# DATA SECTION
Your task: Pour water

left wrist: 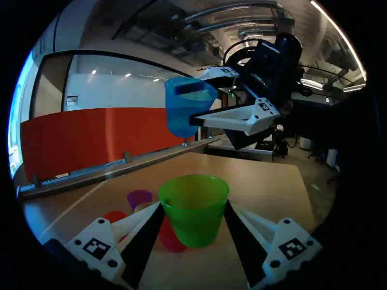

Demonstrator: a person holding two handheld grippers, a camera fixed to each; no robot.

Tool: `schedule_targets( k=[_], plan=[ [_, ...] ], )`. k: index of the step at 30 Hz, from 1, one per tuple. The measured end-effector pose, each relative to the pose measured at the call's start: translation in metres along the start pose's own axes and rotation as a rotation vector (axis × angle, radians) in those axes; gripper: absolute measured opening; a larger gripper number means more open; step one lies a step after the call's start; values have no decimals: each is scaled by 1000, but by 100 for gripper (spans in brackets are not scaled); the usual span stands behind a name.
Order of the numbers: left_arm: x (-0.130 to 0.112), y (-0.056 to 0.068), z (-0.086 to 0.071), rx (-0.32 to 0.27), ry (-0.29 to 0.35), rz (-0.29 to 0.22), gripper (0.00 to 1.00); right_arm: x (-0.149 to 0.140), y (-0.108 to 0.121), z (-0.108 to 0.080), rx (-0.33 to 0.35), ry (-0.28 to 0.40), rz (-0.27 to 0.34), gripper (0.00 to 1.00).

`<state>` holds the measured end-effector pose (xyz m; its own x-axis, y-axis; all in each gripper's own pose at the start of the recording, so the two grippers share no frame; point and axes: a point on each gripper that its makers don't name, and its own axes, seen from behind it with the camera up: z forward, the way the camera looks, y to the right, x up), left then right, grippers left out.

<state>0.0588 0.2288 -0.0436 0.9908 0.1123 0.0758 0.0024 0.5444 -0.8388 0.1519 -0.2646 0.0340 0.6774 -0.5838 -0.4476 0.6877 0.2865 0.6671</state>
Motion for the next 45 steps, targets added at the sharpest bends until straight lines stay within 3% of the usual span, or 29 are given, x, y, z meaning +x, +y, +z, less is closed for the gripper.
schedule_targets(
  k=[45],
  plan=[
    [1, 10, 9, -22, 5, 8, 83, 9, 12, 10, -5, -41, -215, 88]
  ],
)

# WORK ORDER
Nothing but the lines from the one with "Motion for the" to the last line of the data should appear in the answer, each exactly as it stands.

# REPLY TO THE EXERCISE
Motion for the next 45 steps, targets added at the sharpest bends until straight lines stay within 3% of the usual span, or 29 are given, x, y, z meaning +x, +y, +z, less is closed for the gripper.
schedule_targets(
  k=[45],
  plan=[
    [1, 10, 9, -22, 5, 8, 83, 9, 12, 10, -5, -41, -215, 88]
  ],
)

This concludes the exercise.